══ Data for review

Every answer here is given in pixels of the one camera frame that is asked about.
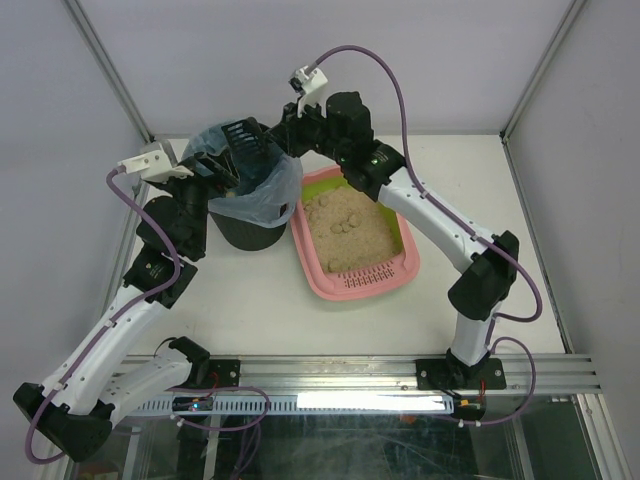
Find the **cat litter box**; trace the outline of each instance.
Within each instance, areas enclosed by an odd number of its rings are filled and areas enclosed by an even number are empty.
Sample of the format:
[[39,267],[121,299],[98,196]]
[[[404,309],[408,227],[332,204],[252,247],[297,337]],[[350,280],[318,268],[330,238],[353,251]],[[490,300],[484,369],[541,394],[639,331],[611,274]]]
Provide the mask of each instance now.
[[291,228],[300,263],[311,289],[318,296],[332,301],[372,297],[396,289],[415,278],[420,269],[420,255],[409,225],[404,218],[380,204],[378,206],[394,238],[402,247],[401,252],[386,262],[366,268],[343,273],[323,271],[304,214],[303,203],[319,193],[348,184],[340,172],[340,167],[332,166],[305,175],[302,185],[302,196],[291,219]]

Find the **clear plastic bag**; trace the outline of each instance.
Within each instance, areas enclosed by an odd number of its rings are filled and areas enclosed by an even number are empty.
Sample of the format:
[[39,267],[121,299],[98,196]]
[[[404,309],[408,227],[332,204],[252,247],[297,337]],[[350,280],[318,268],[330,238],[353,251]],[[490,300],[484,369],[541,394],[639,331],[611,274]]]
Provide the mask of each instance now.
[[[197,152],[217,153],[227,144],[220,127],[225,122],[211,127],[193,137],[182,158],[188,158]],[[300,159],[286,155],[277,145],[270,144],[272,155],[279,161],[269,176],[260,185],[243,185],[243,166],[236,165],[240,173],[241,184],[232,191],[237,196],[214,198],[209,200],[209,211],[253,223],[264,228],[275,228],[285,224],[296,208],[302,192],[302,165]]]

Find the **black bracket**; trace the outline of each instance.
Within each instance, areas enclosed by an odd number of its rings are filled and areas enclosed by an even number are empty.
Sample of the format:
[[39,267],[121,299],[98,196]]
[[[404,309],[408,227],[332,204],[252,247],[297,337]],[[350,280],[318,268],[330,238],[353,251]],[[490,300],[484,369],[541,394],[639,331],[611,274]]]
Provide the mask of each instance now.
[[211,388],[217,387],[237,387],[240,384],[240,360],[221,360],[212,358],[209,360],[209,374],[207,381],[212,381]]
[[416,360],[418,390],[506,390],[507,381],[499,358],[488,358],[473,376],[454,375],[445,358]]

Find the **black trash bin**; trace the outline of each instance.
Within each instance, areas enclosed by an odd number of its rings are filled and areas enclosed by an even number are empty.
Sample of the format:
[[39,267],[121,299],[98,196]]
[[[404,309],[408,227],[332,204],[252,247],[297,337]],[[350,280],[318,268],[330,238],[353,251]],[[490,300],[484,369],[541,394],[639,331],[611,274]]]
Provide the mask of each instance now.
[[248,252],[270,247],[280,239],[287,228],[286,223],[275,228],[264,228],[219,213],[210,212],[210,214],[227,242]]

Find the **white floor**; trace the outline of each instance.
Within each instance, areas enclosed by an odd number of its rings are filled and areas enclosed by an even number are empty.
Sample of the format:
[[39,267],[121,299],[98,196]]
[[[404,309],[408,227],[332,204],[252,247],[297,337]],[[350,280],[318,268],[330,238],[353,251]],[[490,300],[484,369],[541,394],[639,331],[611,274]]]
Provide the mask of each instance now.
[[[399,137],[381,140],[401,151]],[[179,156],[186,143],[173,142]],[[417,172],[440,195],[477,224],[497,233],[509,229],[519,237],[521,263],[544,290],[499,138],[412,136],[410,148]],[[307,172],[331,165],[315,154],[302,162]],[[273,247],[248,253],[229,245],[210,222],[207,256],[197,263],[195,279],[131,353],[152,353],[166,337],[181,335],[214,355],[444,353],[455,327],[447,290],[458,273],[427,238],[413,231],[422,266],[412,283],[383,296],[333,303],[309,288],[289,230]],[[515,336],[536,353],[564,352],[548,296],[543,295],[542,318],[528,325],[502,321],[494,338]],[[533,312],[533,296],[522,278],[502,310]],[[518,352],[506,344],[500,351]]]

════

**Task to carry out:** The entries above are to be retyped exactly, with each picture left out.

**Result:**
Every answer here is given in pixels of the one camera frame that is asked about.
Find the **cat litter box**; trace the outline of each instance.
Within each instance, areas enclosed by an odd number of its rings are filled and areas enclosed by an even number are empty.
Sample of the format:
[[39,267],[121,299],[98,196]]
[[[404,309],[408,227],[332,204],[252,247],[297,337]],[[350,280],[318,268],[330,238],[353,251]],[[490,300],[484,369],[541,394],[639,331],[611,274]]]
Provide the mask of each instance now.
[[291,228],[300,263],[311,289],[318,296],[332,301],[372,297],[396,289],[415,278],[420,269],[420,255],[409,225],[404,218],[380,204],[378,206],[394,238],[402,247],[401,252],[386,262],[366,268],[343,273],[323,271],[304,214],[303,203],[319,193],[348,184],[340,172],[340,167],[332,166],[305,175],[302,185],[302,196],[291,219]]

Find the **clear plastic bag**; trace the outline of each instance.
Within each instance, areas enclosed by an odd number of its rings are filled and areas enclosed by an even number are empty.
Sample of the format:
[[39,267],[121,299],[98,196]]
[[[404,309],[408,227],[332,204],[252,247],[297,337]],[[350,280],[318,268],[330,238],[353,251]],[[490,300],[484,369],[541,394],[639,331],[611,274]]]
Provide the mask of each instance now.
[[[197,152],[217,153],[227,144],[220,127],[225,122],[211,127],[193,137],[182,158],[188,158]],[[300,159],[286,155],[277,145],[270,144],[272,155],[279,161],[269,176],[260,185],[243,185],[243,166],[236,165],[240,173],[241,184],[232,191],[237,196],[214,198],[209,200],[209,211],[253,223],[264,228],[275,228],[285,224],[296,208],[302,192],[302,165]]]

Find the **black bracket**; trace the outline of each instance.
Within each instance, areas enclosed by an odd number of its rings are filled and areas enclosed by an even number are empty.
Sample of the format:
[[39,267],[121,299],[98,196]]
[[[404,309],[408,227],[332,204],[252,247],[297,337]],[[350,280],[318,268],[330,238],[353,251]],[[490,300],[484,369],[541,394],[639,331],[611,274]]]
Provide the mask of each instance now.
[[211,388],[217,387],[237,387],[240,384],[240,360],[221,360],[212,358],[209,360],[209,374],[207,381],[212,381]]
[[416,360],[418,390],[506,390],[507,381],[499,358],[488,358],[473,376],[454,375],[445,358]]

Find the **black trash bin**; trace the outline of each instance.
Within each instance, areas enclosed by an odd number of its rings are filled and areas enclosed by an even number are empty.
Sample of the format:
[[39,267],[121,299],[98,196]]
[[[404,309],[408,227],[332,204],[252,247],[297,337]],[[350,280],[318,268],[330,238],[353,251]],[[490,300],[484,369],[541,394],[639,331],[611,274]]]
Provide the mask of each instance now.
[[248,252],[270,247],[280,239],[287,228],[286,223],[275,228],[264,228],[219,213],[210,212],[210,214],[227,242]]

Find the **white floor**; trace the outline of each instance.
Within each instance, areas enclosed by an odd number of its rings are filled and areas enclosed by an even number are empty.
Sample of the format:
[[39,267],[121,299],[98,196]]
[[[404,309],[408,227],[332,204],[252,247],[297,337]],[[350,280],[318,268],[330,238],[353,251]],[[490,300],[484,369],[541,394],[639,331],[611,274]]]
Provide the mask of each instance now.
[[[399,137],[381,140],[401,151]],[[179,156],[186,143],[173,142]],[[417,172],[440,195],[477,224],[497,233],[509,229],[519,237],[521,263],[544,290],[499,138],[412,136],[410,148]],[[307,172],[331,165],[315,154],[302,162]],[[273,247],[248,253],[229,245],[210,222],[207,256],[197,263],[195,279],[131,353],[152,353],[166,337],[181,335],[214,355],[444,353],[455,327],[447,290],[458,273],[427,238],[413,231],[422,266],[412,283],[383,296],[333,303],[309,288],[289,230]],[[515,336],[536,353],[564,352],[548,296],[543,295],[542,318],[528,325],[502,321],[494,338]],[[533,312],[533,296],[522,278],[502,310]],[[518,352],[506,344],[500,351]]]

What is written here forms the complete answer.